Isolated endothelial cells from this protocol can be used in next-generation sequencing techniques. Purifying RNA from the isolated endothelial cells, converting and amplifying cDNA through library preparation, and sequencing the cDNA library resulted in >16,000 genes identified in nine independent samples, with a drop-off in transcripts per million reads (TPM) observed in genes below this threshold (Figure 4A). Single-cell RNA sequencing of isolated retinal endothelial cells through the 10x Genomics pipeline resulted in a median of 1,171 genes per cell, 15,247 total genes detected, and a median of 2,255 unique molecular identifier (UMI) counts per cell in 917 cells (Figure 4B).

Figure 2
Figure 2: Fluorescent activated cell sorting gating strategy. (A) Cell sorting for CD31+/CD45- endothelial cells by FSC-A/SSC-A for cells, FSC-A/FSC-H for single cells, Propidium Iodide (PI) negativity for viability, and CD31+/CD45- for endothelial cells. (B) Control staining for PI, IgG control, CD31+ control, and CD45+ control to show antibody specificity and gating strategy for each fluorescent readout. Republished with permission from Chavkin et al. published in S. Karger AG, Basel17. Please click here to view a larger version of this figure.

Figure 3
Figure 3: Isolation viability and purity of isolated endothelial cells. (A) Number of viable and non-viable endothelial cells isolated after various digestion times normalized to the number of mice used in each isolation. (B) Percentage of non-viable endothelial cells after isolation by FACS sorting over time. (C) qPCR for endothelial-specific genes (CD31, VE-Cadherin) and leukocyte-specific CD45 in CD31-/CD45- (Negative), CD31+/CD45- (Endothelial Cell), and CD31-/CD45+ (Leukocyte) populations (A.U. = Arbitrary Units). All data represented by mean with error bars of standard deviation, statistical tests by ANOVA post-hoc Tukey, p-values denoted (*p < 0.05, **p < 0.01, ***p < 0.001, ****p < 0.0001). Republished with permission from Chavkin et al. published in S. Karger AG, Basel17. Please click here to view a larger version of this figure.

Figure 4
Figure 4: Quality control of next-generation sequencing reads for RNA sequencing and single-cell RNA sequencing after isolation. (A) Transcripts per million reads (TPM) plotted versus genes ranked by abundance for nine independent RNA sequencing samples after library preparation and Illumina sequencing, with the average number of sequences per gene listed to the right of each sample. (B) CellRanger report for single-cell RNA sequencing of P6 retinal endothelial cells after isolation and preparation using the 10x Genomics pipeline. This analysis shows Unique Molecular Identifier (UMI) Counts that represent raw sequence outputs for every Barcode that represents an individual sequenced cell. Key quality control measurements appear in the lower part of the figure. Please click here to view a larger version of this figure.

Discussion

This protocol describes a method for the isolation of endothelial cells from postnatal murine retinal tissue that has been optimized for high cell number, purity, and viability. Cell purity is obtained by FACS isolation of endothelial cell populations from the digested single-cell suspension by CD31+/CD45- immunostaining. Quality of isolation is quantified in assays for viability by Trypan blue staining and gene expression by qPCR for CD31, CD45, and VE-Cadherin (although VE-Cadherin was not used for immunostaining).

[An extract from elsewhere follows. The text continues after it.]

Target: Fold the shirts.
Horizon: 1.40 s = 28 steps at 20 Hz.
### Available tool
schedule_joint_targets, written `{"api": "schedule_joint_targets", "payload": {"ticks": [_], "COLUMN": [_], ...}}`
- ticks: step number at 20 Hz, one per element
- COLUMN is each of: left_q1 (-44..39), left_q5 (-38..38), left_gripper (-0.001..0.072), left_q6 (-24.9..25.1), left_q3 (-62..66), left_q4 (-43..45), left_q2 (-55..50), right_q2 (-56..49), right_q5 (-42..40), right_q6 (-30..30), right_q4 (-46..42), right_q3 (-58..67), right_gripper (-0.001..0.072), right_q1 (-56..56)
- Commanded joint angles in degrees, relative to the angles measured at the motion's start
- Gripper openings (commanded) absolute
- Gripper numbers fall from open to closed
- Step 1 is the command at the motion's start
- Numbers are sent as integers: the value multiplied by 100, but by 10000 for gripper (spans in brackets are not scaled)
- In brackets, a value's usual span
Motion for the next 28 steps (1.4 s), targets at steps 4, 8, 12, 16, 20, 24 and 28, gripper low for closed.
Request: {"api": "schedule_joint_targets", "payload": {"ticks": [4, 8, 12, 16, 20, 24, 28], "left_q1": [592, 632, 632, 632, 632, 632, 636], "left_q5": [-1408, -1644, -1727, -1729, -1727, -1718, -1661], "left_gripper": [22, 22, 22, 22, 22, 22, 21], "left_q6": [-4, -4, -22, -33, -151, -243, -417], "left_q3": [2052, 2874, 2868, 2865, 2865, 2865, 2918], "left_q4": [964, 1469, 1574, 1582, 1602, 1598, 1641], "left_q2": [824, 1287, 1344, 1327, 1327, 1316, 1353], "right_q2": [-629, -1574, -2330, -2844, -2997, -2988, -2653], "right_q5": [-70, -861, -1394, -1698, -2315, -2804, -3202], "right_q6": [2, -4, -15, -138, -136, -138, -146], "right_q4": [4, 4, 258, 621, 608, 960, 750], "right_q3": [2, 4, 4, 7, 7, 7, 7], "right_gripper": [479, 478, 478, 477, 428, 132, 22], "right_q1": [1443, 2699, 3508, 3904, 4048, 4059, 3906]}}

The critical steps in this protocol are retinal tissue isolation and tissue digestion. Retinal tissue isolation should be performed quickly to maintain cell viability and accurately to increase cell purity. Tissue digestion should be performed, as described, to optimize cell yield and cell viability.

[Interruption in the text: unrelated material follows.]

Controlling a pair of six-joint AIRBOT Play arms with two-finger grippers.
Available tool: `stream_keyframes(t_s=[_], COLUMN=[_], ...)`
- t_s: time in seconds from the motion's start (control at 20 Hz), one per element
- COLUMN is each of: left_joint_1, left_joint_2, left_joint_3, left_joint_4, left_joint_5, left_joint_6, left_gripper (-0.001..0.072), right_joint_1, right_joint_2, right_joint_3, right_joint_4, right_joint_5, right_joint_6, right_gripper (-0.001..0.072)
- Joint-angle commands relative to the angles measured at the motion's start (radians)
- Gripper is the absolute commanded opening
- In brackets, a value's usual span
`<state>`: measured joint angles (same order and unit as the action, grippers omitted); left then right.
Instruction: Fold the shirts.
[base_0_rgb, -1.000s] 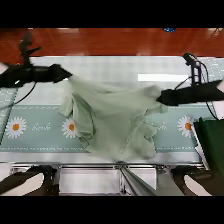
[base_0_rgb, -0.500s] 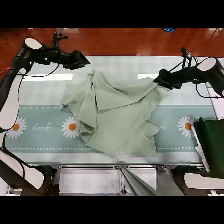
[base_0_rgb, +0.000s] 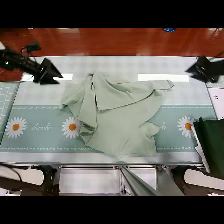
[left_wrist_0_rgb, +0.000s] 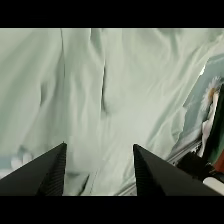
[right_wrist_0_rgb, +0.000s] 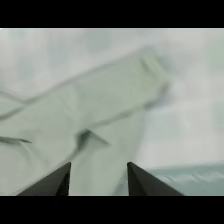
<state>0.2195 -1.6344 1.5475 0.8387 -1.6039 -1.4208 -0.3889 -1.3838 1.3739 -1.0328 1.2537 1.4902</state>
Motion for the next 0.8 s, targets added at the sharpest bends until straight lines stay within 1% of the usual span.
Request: stream_keyframes(t_s=[0.0,0.05,0.15,0.25,0.3,0.4,0.5,0.6,0.75], left_joint_1=[0.024,0.025,0.023,0.023,0.023,0.02,-0.016,-0.099,-0.281], left_joint_2=[0.293,0.379,0.543,0.675,0.73,0.798,0.821,0.814,0.788], left_joint_3=[-0.438,-0.581,-0.853,-1.055,-1.132,-1.241,-1.323,-1.365,-1.371], left_joint_4=[0.104,0.104,0.096,0.065,0.026,-0.055,-0.136,-0.182,-0.246], left_joint_5=[0.171,0.217,0.301,0.337,0.34,0.336,0.34,0.376,0.476], left_joint_6=[0.006,0.022,0.024,0.021,0.021,0.021,0.021,0.021,0.002], left_gripper=[0.0507,0.0508,0.0508,0.0508,0.0508,0.0508,0.0507,0.0508,0.0508], right_joint_1=[-0.104,-0.118,-0.134,-0.133,-0.133,-0.133,-0.133,-0.133,-0.133], right_joint_2=[0.13,0.169,0.239,0.274,0.276,0.276,0.276,0.276,0.276], right_joint_3=[-0.195,-0.289,-0.476,-0.589,-0.613,-0.63,-0.63,-0.63,-0.63], right_joint_4=[-0.072,-0.066,-0.014,0.04,0.055,0.071,0.114,0.162,0.202], right_joint_5=[0.005,-0.035,-0.116,-0.148,-0.147,-0.145,-0.148,-0.152,-0.155], right_joint_6=[-0.032,-0.043,-0.091,-0.161,-0.178,-0.188,-0.204,-0.216,-0.222], right_gripper=[0.0412,0.0411,0.0411,0.0411,0.0412,0.0411,0.0411,0.0411,0.0407])
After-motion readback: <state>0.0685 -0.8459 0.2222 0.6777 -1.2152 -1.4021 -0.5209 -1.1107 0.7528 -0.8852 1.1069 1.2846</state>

Modifications to this protocol can be made when applying this method to different time points, mice with transgenic modifications, or different downstream applications. This could be especially important when investigating adult retinal tissue, as the tissue may be more mature than the P6 retinal tissue and may require more digestion time to isolate pure and viable endothelial cells. Isolation of retinal tissue and digestion time must be optimized when modifying the protocol. Low cell yield may require fresh digestion enzymes, longer digestion time, or new antibodies for FACS. Low purity may require new antibodies for FACS. Low viability may require faster retinal tissue isolation, a shorter digestion time, or a faster cell sorting rate. The following troubleshooting steps may help in improving cell yield, purity, and viability. A high percentage of doublets or non-viable cells may result from poor digestion. A non-identifiable population of CD31+/CD45- endothelial cells may result from poor antibody staining. Poor viability during sorting or after isolation may result from digestion that is too harsh, but poor cell purity may result from weak digestion or poor antibody staining. Poor RNA quality will yield fewer unique genes in an RNA sequencing dataset, and poor viability will yield fewer cells and genes in a single cell RNA sequencing dataset.

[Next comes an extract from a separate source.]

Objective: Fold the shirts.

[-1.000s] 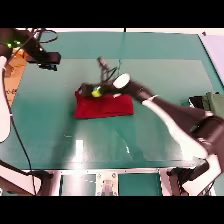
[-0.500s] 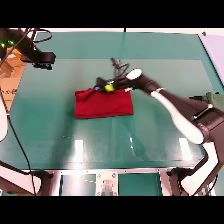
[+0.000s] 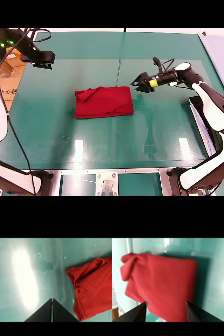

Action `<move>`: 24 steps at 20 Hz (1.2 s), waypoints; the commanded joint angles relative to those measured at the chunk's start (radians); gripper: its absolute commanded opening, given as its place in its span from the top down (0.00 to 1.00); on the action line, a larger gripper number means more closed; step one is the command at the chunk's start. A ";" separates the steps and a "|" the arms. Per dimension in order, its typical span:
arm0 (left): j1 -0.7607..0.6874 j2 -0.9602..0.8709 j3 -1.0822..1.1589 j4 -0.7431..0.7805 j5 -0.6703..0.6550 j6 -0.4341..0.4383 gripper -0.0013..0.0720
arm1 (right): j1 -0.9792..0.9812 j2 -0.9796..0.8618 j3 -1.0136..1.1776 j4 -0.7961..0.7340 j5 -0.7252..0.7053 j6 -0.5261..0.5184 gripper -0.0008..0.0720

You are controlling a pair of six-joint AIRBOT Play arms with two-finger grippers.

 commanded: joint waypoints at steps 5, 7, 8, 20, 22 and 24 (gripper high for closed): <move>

There are several limitations to this method. First, this method results in a low yield of retinal endothelial cells, which can limit the downstream next-generation sequencing applications. The representative results obtained through single-cell RNA sequencing yielded 917 endothelial cells. A similar number of cells have been isolated and used in other single-cell RNA sequencing studies to investigate retinal endothelial cell development22; higher yields could reveal further distinction of cell clusters. Animals and litters can be pooled to increase cell yield to reach the sample input required for various applications. Additionally, the viability of endothelial cells after isolation may limit other downstream applications. It is difficult to extend the window of viability, and non-viable cells will disrupt certain applications that require intact cell membranes. Adjustments of other methods in downstream applications may be required in order to use this method.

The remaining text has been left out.